*What you should do*
Write out the listing verbatim. No pictures belong in it.

*Data*

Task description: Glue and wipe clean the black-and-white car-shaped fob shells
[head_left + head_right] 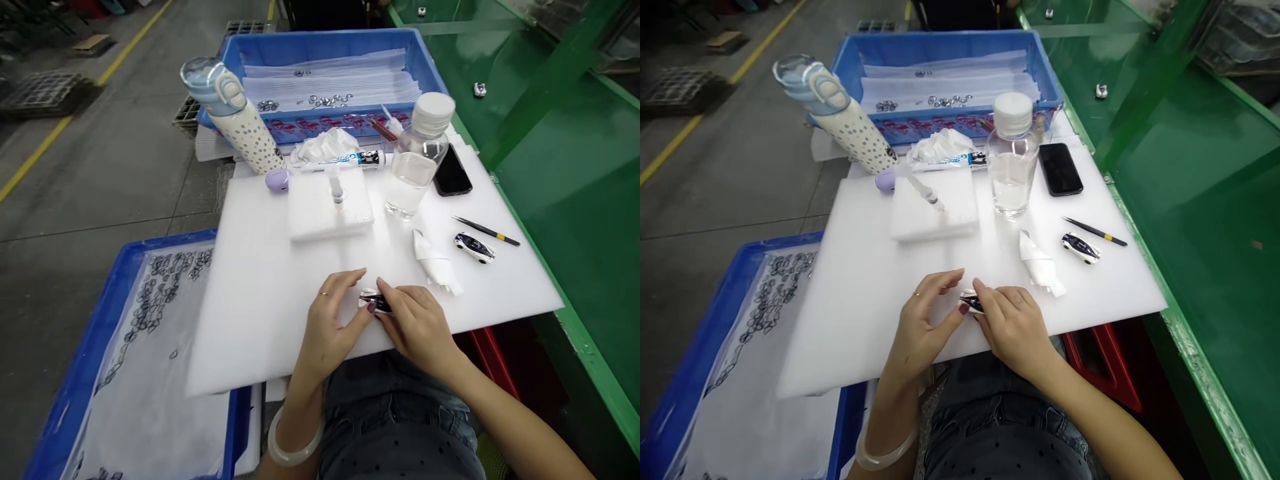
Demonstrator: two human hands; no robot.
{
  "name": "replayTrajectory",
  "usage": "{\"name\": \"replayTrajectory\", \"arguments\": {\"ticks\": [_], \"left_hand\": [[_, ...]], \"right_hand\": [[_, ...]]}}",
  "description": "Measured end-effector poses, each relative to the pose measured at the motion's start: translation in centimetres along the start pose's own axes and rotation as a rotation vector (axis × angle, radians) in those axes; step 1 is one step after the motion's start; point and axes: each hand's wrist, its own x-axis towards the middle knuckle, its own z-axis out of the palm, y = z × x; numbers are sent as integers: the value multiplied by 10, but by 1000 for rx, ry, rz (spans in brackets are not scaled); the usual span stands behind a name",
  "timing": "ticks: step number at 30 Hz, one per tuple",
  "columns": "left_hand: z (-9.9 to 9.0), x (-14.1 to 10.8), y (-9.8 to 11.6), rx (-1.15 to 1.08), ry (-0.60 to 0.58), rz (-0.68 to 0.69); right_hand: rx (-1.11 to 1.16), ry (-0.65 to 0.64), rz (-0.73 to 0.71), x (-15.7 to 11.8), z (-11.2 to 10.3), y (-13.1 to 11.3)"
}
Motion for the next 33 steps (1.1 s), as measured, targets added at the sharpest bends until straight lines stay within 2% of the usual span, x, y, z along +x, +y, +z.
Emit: {"name": "replayTrajectory", "arguments": {"ticks": [1,3,4,5,7,8,9,11,12,14,18,21,24,27,28,30,31,33], "left_hand": [[0,0,-1,-7,35,-16],[0,-2,-2,2,65,-38],[1,-2,-3,15,61,-38],[1,-3,-3,32,48,-31],[1,-3,-3,64,14,-7],[1,-3,-3,76,0,8],[1,-4,-3,83,-13,23],[1,-3,-2,94,-36,47],[1,-3,-2,98,-43,57],[1,-3,-1,98,-45,69],[-1,-2,0,85,-39,54],[2,-3,1,94,-39,65],[10,-5,3,112,-30,93],[2,-2,3,80,-39,153],[-9,2,3,53,-56,204],[-43,9,1,13,-62,306],[-64,13,0,25,20,337],[-100,18,-3,77,239,216]], "right_hand": [[5,9,-10,-3,-6,4],[-21,69,82,-20,-29,30],[-64,135,173,-36,-46,51],[-145,213,368,-54,-65,76],[-396,452,634,-95,-102,133],[-527,492,705,-113,-118,159],[-597,412,759,-126,-129,180],[-677,446,766,-136,-134,204],[-683,444,746,-132,-129,205],[-639,418,670,-109,-105,188],[-375,116,498,-45,-54,135],[-316,49,529,-16,-40,116],[-380,58,536,-10,-37,113],[-404,86,434,-9,-47,120],[-389,98,393,-7,-57,125],[-333,124,339,-1,-88,142],[-302,138,329,3,-108,153],[-239,178,299,10,-149,180]]}}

*Task output*
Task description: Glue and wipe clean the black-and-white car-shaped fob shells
[head_left + head_right] 
Demonstrator: two human hands; no robot.
{
  "name": "replayTrajectory",
  "usage": "{\"name\": \"replayTrajectory\", \"arguments\": {\"ticks\": [_], \"left_hand\": [[_, ...]], \"right_hand\": [[_, ...]]}}",
  "description": "Measured end-effector poses, each relative to the pose measured at the motion's start: translation in centimetres along the start pose's own axes and rotation as a rotation vector (axis × angle, radians) in those axes; step 1 is one step after the motion's start; point and axes: each hand's wrist, its own x-axis towards the middle knuckle, its own z-axis out of the palm, y = z × x; numbers are sent as integers: the value multiplied by 10, but by 1000 for rx, ry, rz (spans in brackets are not scaled); the usual span stands behind a name",
  "timing": "ticks: step number at 30 Hz, one per tuple",
  "columns": "left_hand: z (-9.9 to 9.0), x (-14.1 to 10.8), y (-9.8 to 11.6), rx (-1.15 to 1.08), ry (-0.60 to 0.58), rz (-0.68 to 0.69); right_hand: rx (-1.11 to 1.16), ry (-0.65 to 0.64), rz (-0.73 to 0.71), x (-15.7 to 11.8), z (-11.2 to 10.3), y (-13.1 to 11.3)"
}
Motion for the next 33 steps (1.1 s), as measured, targets added at the sharpest bends until straight lines stay within 2% of the usual span, x, y, z along +x, +y, +z.
Emit: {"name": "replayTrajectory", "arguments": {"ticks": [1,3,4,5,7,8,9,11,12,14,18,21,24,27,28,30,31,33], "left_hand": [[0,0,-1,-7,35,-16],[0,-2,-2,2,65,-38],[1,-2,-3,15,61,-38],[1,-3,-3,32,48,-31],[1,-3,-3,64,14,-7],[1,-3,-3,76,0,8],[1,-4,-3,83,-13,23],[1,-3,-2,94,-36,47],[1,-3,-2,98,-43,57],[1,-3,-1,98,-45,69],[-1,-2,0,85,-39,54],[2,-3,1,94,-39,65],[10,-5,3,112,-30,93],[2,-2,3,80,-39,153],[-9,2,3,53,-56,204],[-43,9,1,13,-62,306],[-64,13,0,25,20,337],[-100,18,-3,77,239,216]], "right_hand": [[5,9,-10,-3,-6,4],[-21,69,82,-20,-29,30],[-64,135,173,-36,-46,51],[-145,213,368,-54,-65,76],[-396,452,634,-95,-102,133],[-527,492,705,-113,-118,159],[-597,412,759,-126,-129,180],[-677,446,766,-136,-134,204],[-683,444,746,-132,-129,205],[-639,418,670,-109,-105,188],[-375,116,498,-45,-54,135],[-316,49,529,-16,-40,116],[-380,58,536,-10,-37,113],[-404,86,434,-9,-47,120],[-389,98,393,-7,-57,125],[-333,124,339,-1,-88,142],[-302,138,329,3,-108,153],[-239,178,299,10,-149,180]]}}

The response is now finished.